# Lucid Dreaming > Attaining Lucidity > Meditation >  >  Frustrated with Meditation

## JadeGreen

A little background: I have been meditating on and off for months, and recently (in the past week or so) committed myself to thorough meditation. More or less, I've stuck to a two phase meditation. In the first phase I will simply focus on clearing my head by counting down from one hundred on each breath. I will be laying down during this phase. When I reach zero, I will sometimes start over from 25 or 50 if I feel that my mind is still not clear. I will generally do this laying down.

After the 'clearing my mind phase', I will often sit up and assume a proper meditation pose. I may simply choose to focus on breath, or I may focus on another matter (such as lucid dreaming.) This phase is often rather short, only a couple minutes, until I get a 'meditation ending' feeling.

I generally try to preform the meditations in mid-afternoon, (roughly around 4:00pm) but I do not have a set-in-stone time-frame.

But I've been having some problems and would like some advice.

*Problem #1: I have issues with intrusive thoughts while meditating.*

I wanted to start with this one because it is honestly the most irritating. Some days it is better than others, but every day it has been happening. My mind can become easily sidetracked by intrusive thoughts. I've tried jounaling them once before and they came up as utterly random. Often they were things that were not even relevant, sensical or pertinent to me at the time.

(For example, once while in the 'clearing my mind phase' I got sidetracked on the thought of 'The Grim adventures of Billy and Mandy, a cartoon that I loved when I was a kid, but haven't watched in over ten years. I spent a good five minutes thinking about it the show, characters, and my favorite episodes before asking myself why I was laying on the floor and remembered that I was supposed to be meditating.)

*Problem #2: Meditation seems to negatively impact lucid dreaming.*

This one is probably the most out-of-left-feild and unexpected issue. Late last year, I made my first attempt at committing to daily meditation. I was using pretty much the same techniques and parameters that I described above, and I had pretty much the same mental approach. Some of it was just meditation for meditation's sake, but some was focused on lucid dreaming.

I expected my recall and lucidity to improve in leaps and bounds, but instead I saw that my dream recall flounder into a couple of vauge fragments each morning and my lucidity was practically gone. This went on for about a week and a half until I stopped meditating. My recall and lucidity slowly returned afterwards.

I can't really say too much else about this, because to be honest I don't have any idea why this happened to me. It seems to be happening (albeit less severely) in this past week as I've started meditating.

*Problem #3: Meditation feels like pulling teeth.*

This is probably because of the two problems above, but my, oh, my is it painful to meditate.

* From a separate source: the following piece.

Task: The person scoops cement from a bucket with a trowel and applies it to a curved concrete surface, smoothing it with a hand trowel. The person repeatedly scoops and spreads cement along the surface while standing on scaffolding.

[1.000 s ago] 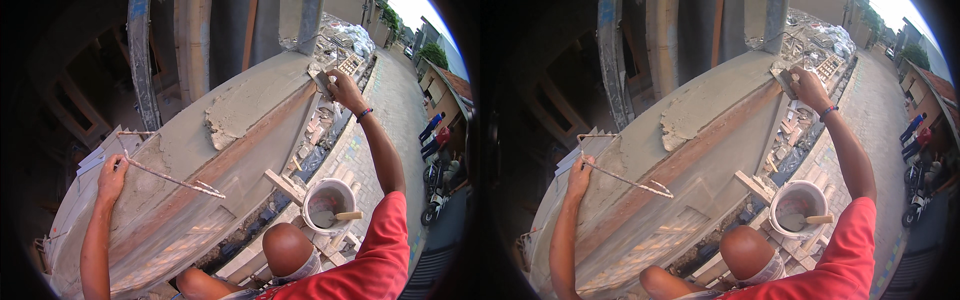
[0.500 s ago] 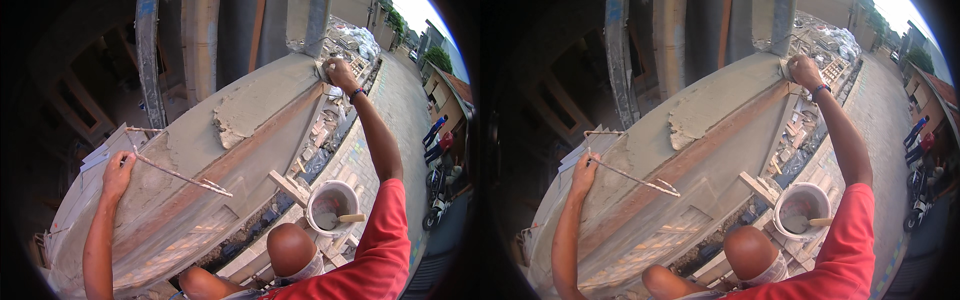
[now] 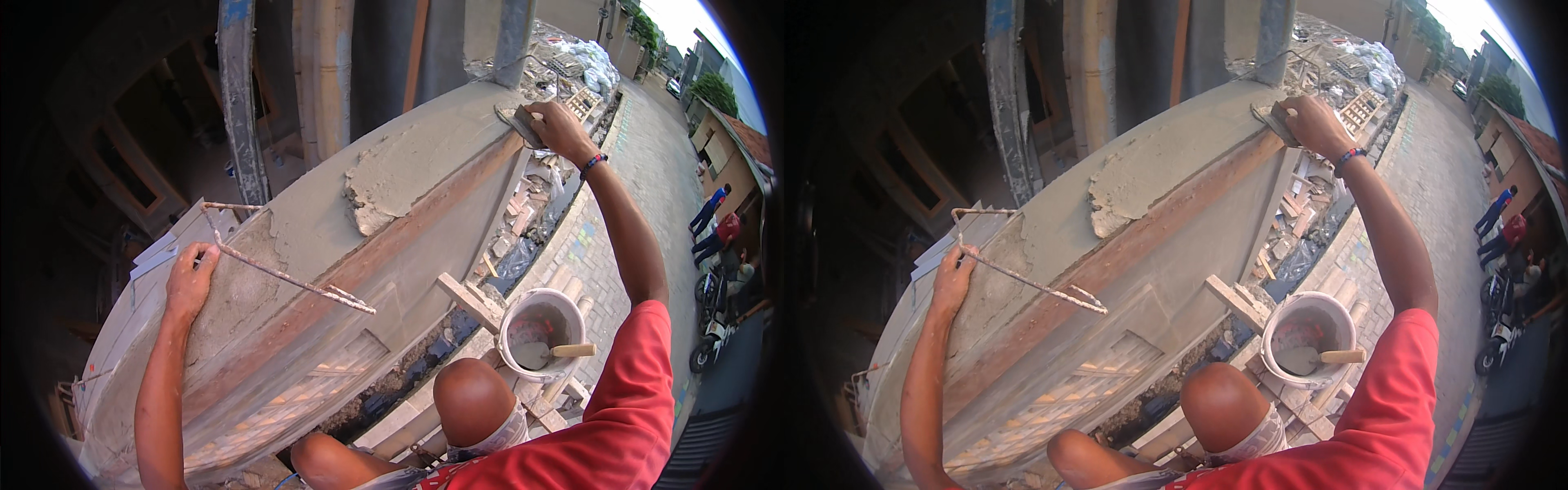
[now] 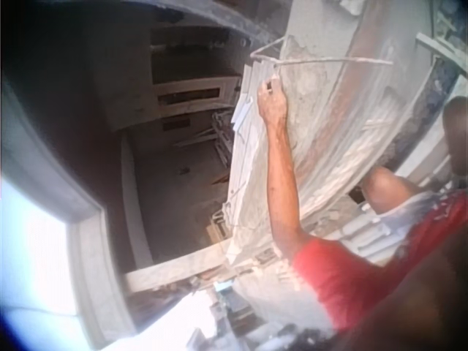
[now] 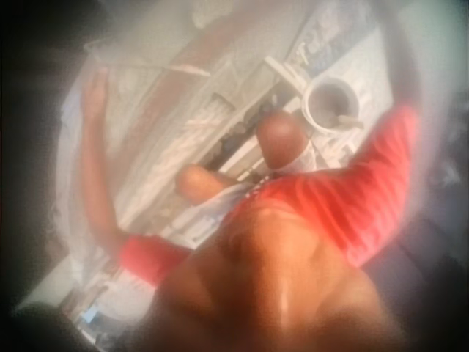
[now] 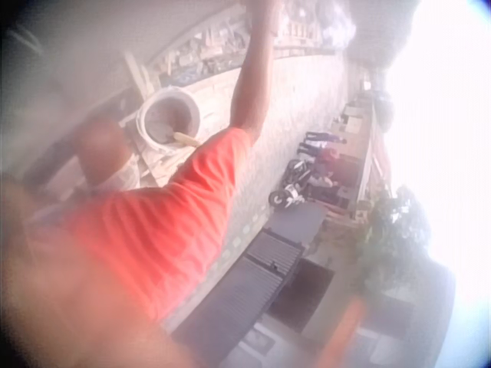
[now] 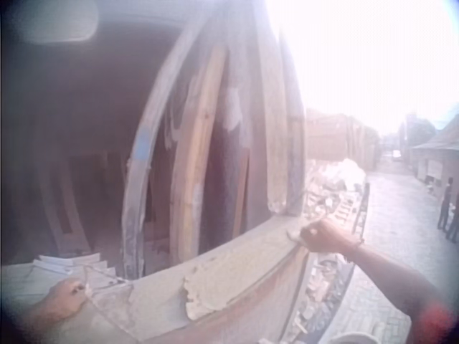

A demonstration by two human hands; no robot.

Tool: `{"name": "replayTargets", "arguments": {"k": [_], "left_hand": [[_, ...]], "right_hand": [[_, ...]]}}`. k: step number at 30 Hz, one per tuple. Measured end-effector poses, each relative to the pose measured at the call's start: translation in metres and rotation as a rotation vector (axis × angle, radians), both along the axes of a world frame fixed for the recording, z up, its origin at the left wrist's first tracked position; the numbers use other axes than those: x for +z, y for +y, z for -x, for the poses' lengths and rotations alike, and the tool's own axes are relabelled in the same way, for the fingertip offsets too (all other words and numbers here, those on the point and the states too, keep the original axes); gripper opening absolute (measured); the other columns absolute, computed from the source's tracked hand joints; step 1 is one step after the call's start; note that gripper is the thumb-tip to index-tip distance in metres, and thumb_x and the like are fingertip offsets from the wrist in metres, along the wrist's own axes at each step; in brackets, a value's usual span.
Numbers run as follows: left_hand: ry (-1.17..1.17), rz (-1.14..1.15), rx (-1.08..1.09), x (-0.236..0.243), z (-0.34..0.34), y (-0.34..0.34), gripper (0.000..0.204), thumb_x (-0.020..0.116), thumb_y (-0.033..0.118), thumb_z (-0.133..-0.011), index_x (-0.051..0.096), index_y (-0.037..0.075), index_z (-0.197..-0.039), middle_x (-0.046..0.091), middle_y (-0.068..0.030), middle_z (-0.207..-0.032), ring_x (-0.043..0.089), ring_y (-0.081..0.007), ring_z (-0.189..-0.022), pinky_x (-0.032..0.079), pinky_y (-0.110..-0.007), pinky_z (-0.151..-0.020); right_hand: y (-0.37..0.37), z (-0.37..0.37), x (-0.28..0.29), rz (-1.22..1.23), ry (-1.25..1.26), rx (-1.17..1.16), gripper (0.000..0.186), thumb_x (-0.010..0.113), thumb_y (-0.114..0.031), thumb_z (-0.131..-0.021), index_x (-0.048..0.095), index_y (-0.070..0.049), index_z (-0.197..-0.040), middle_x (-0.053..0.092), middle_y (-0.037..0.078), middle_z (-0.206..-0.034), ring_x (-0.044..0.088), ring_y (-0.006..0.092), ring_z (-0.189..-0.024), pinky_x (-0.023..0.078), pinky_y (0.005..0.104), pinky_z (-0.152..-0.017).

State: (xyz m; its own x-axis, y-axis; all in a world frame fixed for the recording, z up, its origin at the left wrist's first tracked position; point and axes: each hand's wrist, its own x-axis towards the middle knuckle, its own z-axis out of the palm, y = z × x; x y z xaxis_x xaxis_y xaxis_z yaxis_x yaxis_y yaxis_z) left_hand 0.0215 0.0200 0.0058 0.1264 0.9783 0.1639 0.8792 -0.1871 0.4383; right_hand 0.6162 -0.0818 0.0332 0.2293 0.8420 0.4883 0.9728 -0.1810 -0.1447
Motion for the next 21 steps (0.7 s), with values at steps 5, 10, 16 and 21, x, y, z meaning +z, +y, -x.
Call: {"name": "replayTargets", "arguments": {"k": [5,10,16,21], "left_hand": [[-0.013,-0.017,-0.039,-0.004,0.004,0.003,0.036,0.058,0.041,-0.093,0.065,0.008,-0.106,0.064,-0.0112,-0.107,0.058,-0.0257,-0.099,0.042,-0.038,-0.09],[-0.007,-0.04,-0.083,-0.009,0.007,0.007,0.034,0.058,0.039,-0.093,0.065,0.008,-0.106,0.064,-0.0101,-0.106,0.058,-0.0252,-0.098,0.043,-0.036,-0.089],[0.004,-0.038,-0.044,-0.006,0.003,0.004,0.035,0.058,0.039,-0.093,0.066,0.008,-0.107,0.064,-0.0111,-0.108,0.058,-0.0259,-0.1,0.043,-0.037,-0.09],[0.035,0.016,0.013,-0.002,-0.003,0.003,0.038,0.057,0.043,-0.093,0.067,0.01,-0.108,0.065,-0.0125,-0.112,0.059,-0.0276,-0.105,0.043,-0.038,-0.092]], "right_hand": [[-0.066,-0.012,-0.018,0.019,0.099,-0.002,0.034,0.055,-0.007,-0.086,0.067,-0.001,-0.117,0.069,0.019,-0.088,0.066,0.0276,-0.076,0.052,0.0398,-0.075],[-0.043,-0.041,0.001,-0.19,0.42,0.029,0.033,0.052,-0.01,-0.098,0.059,-0.002,-0.129,0.061,0.001,-0.074,0.051,0.0045,-0.058,0.04,0.0235,-0.046],[0.048,-0.081,-0.006,-0.076,0.395,-0.111,0.035,0.062,-0.015,-0.086,0.068,-0.001,-0.117,0.07,0.023,-0.108,0.067,0.0326,-0.103,0.049,0.0392,-0.093],[0.054,-0.018,-0.014,-0.095,0.244,0.074,0.035,0.061,-0.014,-0.085,0.068,0.0,-0.116,0.068,0.026,-0.106,0.066,0.0369,-0.101,0.049,0.0412,-0.093]]}}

Despite the fact that upon having a successful meditation I generally feel good and tell myself that I should commit to doing this more often, in the long run, (by the next day) the thought of conducting another session simply feels like a chore.

It also seems to kill my motivation to do other things like write in my autosuggestion notebook, go on Dreamviews or say mantras.

----------


## Habba

Great post. 

I myself do meditation every now and then. I have noticed that most people that are new to it or don't know what it is come along to these problems you have listed. To the problem to do with the thoughts, You can never successfully clear your mind, if we could do that we would be dead. There would be nothing to process our own thoughts. Instead, The object is not to focus on clearing the mind but in-fact the objective is to focus on something that you can use to distract yourself from clearing your mind, That last part may not make sense at all so let me make it more clearer. 

You have your breath, Focus your breath. Breath in and out deeply and slowly, the more you focus the more your thoughts are going to drift away, Think of it was a distraction to your thoughts.

----------


## JadeGreen

Thanks. To some extent that's what I've been doing to combat the problem already, but it's good to know that's how others handle it too.  :smiley:

----------


## MasterMind

Hey JadeGreen  :smiley:  Since I am having a positive experience with meditation now, I will attempt to share my journey with meditation.

First of all:

http://www.dreamviews.com/meditation...appy-free.html

Second of all here is my experience with meditation, which was just like yours is now, PAINFUL!

You hear stuff like stop the thoughts! Sit on a chair and do nothing for 20 min! And then you try it and man it is not fun at all!
I actually have had another really annoying problem that made me stop meditating completely for a long time, and that was falling asleep...

How did I solve the distracting thoughts? and how did I stopped being bored? And how did I stop falling asleep?

Well one simple way of putting it is to say that I didn't..  :tongue2:  I simply accepted it. 

I did realized though that our modern life of constant external stimulation, makes it really difficult to meditate because by then you have to generate good emotions internally. So that is one thing to keep in mind. Another thing is to not judge yourself and set low expectations! 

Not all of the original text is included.